Neuronal Indels are classified into categories such as ID-A, which is strongly associated with neurodegenerative diseases, and ID-B, which appears unrelated to disease. In oligodendrocytes, the most prevalent signature is ID9, commonly observed in gliomas and other brain tumors.

Environmental and Lifestyle Factors

Environmental and lifestyle factors can influence the accumulation of somatic mutations. Exposure to heavy metals, air pollution, and pesticides has been linked to increased AD risk. Conversely, regular physical activity and sufficient intake of nutrients like vitamin B12 and folate can reduce AD risk and slow cognitive decline.

These factors may promote somatic mutations by damaging DNA, impairing DNA repair mechanisms, and altering the epigenetic landscape. For example, nickel chloride reduces DNA repair activity, while metals like chromium and cadmium induce oxidative stress and DNA repair defects. Understanding these processes can help elucidate the link between environmental exposures and AD.

Molecular Mechanisms

DNA damage, repair, and epigenetic alterations collectively shape somatic mutation patterns. Neurons, which lack proliferative capacity, rely heavily on DNA repair to ensure genomic accuracy. When damage exceeds repair capacity, genetic mutations and apoptosis can occur, contributing to neurodegenerative disorders.

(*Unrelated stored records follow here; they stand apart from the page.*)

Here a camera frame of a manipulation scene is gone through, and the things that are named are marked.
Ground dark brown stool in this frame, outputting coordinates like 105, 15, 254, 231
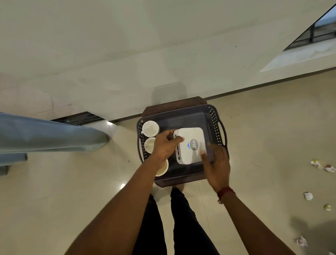
141, 96, 211, 188

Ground person's left forearm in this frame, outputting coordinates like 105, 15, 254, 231
64, 155, 169, 255

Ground person's dark trousers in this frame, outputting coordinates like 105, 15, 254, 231
132, 187, 220, 255

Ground person's right hand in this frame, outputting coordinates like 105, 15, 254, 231
200, 143, 231, 194

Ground dark grey perforated tray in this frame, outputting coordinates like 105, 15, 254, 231
136, 104, 229, 182

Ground red wrist thread band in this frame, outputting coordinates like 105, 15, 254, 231
216, 186, 236, 205

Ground person's right forearm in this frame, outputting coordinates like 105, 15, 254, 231
220, 191, 296, 255

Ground small white cup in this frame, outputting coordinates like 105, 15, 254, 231
141, 120, 160, 138
144, 137, 158, 154

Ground white square router box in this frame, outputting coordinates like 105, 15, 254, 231
173, 127, 208, 166

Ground red floral white mug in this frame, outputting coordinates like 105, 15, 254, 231
154, 158, 169, 177

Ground person's left hand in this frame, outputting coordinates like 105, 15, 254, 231
151, 129, 185, 165

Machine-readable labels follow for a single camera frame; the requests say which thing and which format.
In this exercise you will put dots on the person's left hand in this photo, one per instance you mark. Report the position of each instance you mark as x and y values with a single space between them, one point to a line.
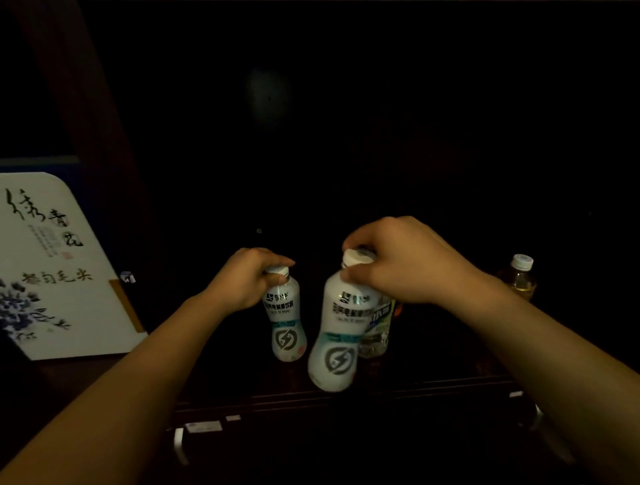
245 280

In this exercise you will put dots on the person's right hand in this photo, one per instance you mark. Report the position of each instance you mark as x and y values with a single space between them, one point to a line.
415 265

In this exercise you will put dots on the clear water bottle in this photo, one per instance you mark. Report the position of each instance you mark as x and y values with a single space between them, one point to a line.
380 335

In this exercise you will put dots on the amber tea bottle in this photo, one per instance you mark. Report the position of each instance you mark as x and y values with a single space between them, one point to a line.
520 280

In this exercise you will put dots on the white floral tea box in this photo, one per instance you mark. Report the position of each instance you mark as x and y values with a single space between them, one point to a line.
65 310

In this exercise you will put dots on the person's right forearm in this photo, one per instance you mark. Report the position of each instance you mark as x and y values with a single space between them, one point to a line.
575 375

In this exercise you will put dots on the person's left forearm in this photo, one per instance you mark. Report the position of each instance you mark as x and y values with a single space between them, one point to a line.
100 409

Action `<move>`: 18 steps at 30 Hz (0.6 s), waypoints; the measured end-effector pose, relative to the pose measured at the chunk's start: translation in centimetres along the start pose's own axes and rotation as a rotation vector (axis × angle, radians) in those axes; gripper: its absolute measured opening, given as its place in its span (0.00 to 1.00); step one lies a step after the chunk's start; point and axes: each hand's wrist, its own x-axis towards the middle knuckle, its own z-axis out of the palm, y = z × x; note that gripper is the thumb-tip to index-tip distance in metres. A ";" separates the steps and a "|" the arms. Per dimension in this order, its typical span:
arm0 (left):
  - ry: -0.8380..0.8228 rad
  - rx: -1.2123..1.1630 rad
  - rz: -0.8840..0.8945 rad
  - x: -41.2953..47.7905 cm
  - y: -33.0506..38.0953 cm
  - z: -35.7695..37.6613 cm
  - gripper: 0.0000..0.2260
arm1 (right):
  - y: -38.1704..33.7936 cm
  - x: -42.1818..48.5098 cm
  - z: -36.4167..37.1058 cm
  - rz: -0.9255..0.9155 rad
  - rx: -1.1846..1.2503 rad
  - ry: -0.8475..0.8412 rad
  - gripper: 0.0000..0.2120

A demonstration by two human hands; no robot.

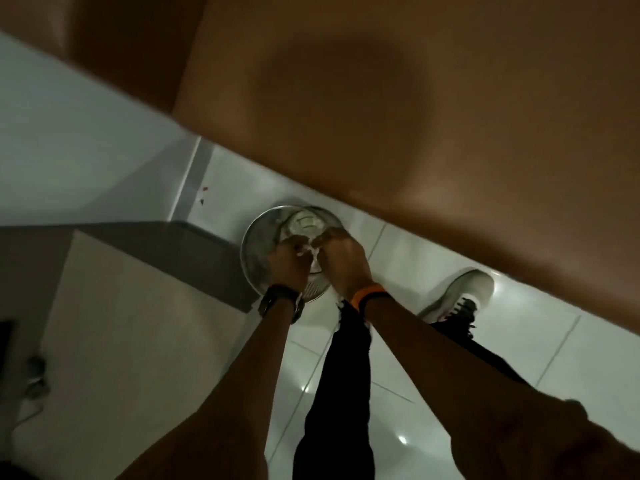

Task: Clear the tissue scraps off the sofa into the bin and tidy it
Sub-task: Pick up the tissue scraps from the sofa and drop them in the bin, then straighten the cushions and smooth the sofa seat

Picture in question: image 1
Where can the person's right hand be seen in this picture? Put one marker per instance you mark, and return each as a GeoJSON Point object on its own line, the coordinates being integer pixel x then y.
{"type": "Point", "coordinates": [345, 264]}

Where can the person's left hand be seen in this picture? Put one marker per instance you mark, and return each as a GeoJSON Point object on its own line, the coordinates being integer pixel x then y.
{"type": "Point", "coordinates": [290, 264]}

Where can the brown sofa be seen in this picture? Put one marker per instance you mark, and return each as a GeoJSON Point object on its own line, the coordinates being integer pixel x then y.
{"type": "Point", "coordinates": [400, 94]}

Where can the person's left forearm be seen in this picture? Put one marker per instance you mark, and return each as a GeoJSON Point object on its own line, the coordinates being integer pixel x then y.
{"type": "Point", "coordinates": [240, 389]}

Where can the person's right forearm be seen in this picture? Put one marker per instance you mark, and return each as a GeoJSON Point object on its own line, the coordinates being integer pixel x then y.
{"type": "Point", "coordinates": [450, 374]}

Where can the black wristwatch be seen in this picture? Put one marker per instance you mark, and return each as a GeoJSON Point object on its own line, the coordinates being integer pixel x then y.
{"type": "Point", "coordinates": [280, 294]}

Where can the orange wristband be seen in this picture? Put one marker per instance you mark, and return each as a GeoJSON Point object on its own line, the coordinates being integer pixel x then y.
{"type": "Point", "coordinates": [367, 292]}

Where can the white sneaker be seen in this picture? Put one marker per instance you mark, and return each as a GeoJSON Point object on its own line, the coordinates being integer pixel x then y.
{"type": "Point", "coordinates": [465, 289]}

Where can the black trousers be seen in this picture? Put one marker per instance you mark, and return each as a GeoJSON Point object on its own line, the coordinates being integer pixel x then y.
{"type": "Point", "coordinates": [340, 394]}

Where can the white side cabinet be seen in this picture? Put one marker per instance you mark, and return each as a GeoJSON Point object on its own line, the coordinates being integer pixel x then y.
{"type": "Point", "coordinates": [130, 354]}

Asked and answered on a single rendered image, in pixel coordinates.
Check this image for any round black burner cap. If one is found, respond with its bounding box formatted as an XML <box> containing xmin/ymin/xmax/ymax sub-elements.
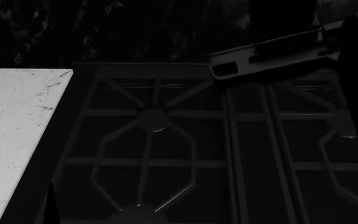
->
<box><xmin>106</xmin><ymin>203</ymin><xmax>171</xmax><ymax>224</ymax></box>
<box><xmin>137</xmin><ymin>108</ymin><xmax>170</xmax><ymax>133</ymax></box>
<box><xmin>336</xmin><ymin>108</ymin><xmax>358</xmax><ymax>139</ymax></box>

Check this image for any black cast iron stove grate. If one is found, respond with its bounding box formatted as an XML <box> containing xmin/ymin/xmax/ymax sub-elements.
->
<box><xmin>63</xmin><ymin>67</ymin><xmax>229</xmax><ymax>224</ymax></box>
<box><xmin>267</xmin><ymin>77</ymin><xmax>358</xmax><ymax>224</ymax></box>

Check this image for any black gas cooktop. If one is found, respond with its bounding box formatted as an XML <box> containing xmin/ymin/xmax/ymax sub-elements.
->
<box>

Epigenetics plays a key role in regulating somatic mutations, with transposons being tightly controlled by epigenetic mechanisms. In AD, factors like pathogenic Tau and histone demethylase KDM4B can influence transposition through epigenetic regulation, highlighting the complex interplay between DNA damage, repair, and epigenetics.

Looking Forward

The growing body of research on somatic mutations in Alzheimer’s disease underscores the need for further investigation into their role in disease progression. By understanding the mechanisms driving these mutations and their impact on neural cells, researchers can develop new therapeutic interventions and diagnostic tools to combat AD.

As sequencing technologies continue to advance, the ability to detect and analyze somatic mutations with greater accuracy will provide deeper insights into the molecular pathology of neurodegenerative diseases. This knowledge will be crucial for developing strategies to mitigate disease progression and improve patient outcomes.